Still in this research, scientists recognize that free radicals can destroy human cell membranes.
However, these researchers call it a consequence of the process to fight infection.
In addition, they also question the appropriateness of using popular drugs, namely antioxidants, whose mechanism of action is to neutralize active oxidants and thus free radicals.
The life span of the different cells in the human body varies.
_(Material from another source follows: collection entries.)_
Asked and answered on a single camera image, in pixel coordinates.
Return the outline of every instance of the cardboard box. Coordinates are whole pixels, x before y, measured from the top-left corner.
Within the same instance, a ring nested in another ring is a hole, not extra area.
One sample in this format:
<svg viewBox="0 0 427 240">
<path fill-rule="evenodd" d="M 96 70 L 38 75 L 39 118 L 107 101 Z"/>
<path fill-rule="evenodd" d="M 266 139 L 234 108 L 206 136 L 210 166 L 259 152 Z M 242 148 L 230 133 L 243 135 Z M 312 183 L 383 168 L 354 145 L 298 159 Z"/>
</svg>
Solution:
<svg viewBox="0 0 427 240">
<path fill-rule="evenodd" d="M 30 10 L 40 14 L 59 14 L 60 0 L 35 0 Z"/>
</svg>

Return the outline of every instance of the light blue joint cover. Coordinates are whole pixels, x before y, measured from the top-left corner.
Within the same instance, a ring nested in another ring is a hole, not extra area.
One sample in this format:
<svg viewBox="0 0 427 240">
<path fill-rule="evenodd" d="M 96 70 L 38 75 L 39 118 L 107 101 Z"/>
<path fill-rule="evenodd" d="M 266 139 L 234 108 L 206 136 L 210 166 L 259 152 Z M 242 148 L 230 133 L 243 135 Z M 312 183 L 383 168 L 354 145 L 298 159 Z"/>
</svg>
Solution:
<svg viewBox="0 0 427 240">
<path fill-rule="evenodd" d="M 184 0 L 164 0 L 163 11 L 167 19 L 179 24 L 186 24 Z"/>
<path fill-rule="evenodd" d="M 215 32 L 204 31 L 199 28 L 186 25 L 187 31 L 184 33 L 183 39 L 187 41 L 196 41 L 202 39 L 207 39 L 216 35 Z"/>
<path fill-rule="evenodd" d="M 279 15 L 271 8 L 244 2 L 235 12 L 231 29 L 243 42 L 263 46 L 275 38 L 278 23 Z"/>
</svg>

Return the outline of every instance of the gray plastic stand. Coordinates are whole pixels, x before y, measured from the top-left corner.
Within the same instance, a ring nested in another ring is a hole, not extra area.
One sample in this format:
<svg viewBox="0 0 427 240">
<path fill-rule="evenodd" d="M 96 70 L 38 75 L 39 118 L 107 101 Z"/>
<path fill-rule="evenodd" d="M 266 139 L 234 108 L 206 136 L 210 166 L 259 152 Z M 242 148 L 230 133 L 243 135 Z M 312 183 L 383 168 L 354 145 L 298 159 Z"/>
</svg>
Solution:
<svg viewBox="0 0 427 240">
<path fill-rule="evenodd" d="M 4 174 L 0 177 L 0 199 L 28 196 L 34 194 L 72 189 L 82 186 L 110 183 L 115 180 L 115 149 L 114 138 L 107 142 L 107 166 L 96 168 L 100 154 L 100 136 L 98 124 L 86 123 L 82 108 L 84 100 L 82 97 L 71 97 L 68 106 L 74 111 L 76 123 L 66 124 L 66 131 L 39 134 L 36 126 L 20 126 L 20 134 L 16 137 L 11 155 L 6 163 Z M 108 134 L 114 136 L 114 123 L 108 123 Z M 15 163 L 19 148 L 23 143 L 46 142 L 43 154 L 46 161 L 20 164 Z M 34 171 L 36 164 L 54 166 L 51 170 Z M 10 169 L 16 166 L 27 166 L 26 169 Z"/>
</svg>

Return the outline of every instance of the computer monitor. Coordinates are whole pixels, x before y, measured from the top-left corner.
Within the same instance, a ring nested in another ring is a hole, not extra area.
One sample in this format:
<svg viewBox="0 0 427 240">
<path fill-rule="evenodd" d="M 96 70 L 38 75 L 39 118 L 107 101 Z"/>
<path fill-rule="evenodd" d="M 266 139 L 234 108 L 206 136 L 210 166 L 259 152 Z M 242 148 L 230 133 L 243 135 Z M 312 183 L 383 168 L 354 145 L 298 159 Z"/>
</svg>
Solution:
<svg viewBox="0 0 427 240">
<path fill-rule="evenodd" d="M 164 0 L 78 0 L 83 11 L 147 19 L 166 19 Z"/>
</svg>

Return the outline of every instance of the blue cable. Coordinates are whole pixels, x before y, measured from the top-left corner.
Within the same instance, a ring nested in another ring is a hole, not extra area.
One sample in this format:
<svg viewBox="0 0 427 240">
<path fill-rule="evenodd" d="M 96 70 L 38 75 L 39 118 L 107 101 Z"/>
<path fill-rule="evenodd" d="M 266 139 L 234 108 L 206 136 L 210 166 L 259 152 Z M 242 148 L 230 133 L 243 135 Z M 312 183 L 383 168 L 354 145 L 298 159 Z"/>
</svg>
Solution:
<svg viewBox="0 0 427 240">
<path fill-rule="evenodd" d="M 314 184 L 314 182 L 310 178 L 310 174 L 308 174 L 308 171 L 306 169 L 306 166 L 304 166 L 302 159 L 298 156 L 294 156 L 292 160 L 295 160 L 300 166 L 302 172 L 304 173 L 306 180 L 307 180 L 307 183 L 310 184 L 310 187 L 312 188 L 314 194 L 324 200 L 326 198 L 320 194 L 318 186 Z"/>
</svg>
For example, some brain cells can live up to 120 years, while cells in some other tissues last only a few days.
Not all cells live to the fullest extent of their given time because there are substances in the body that prevent their vital activity.
Over time, cell death or damage leads to diseases that can shorten a person's life span.
There are four leading causes of cell damage which are:
- an increase in the number of active oxygen radicals,
- an increase in the oxidation of lipids,
- destruction or damage of protein molecules, and
- mutations in cell structures.
If the number of free radicals exceeds all the allowed values, there will be an adverse effect on your body.
Even though free radicals exist only for a short period (seconds), they cause untold damage to your cells by interacting with fatty acids and oxidizing them, leaving cell walls fragile and destroyed.
Free radicals can also break down polysaccharides, which produce synovial fluid that serves as a lubricant for the joints. As a result, it can lead to joint disease.
UV-induced free radical effects on the skin: Conclusion
Whether it is pollution, free radicals, or the sun, all are factors that cause skin aging.
It is possible to maintain healthy skin by avoiding prolonged exposure to the sun.
Therefore, it is essential to use sun protection adapted to your skin type when you decide to sunbathe.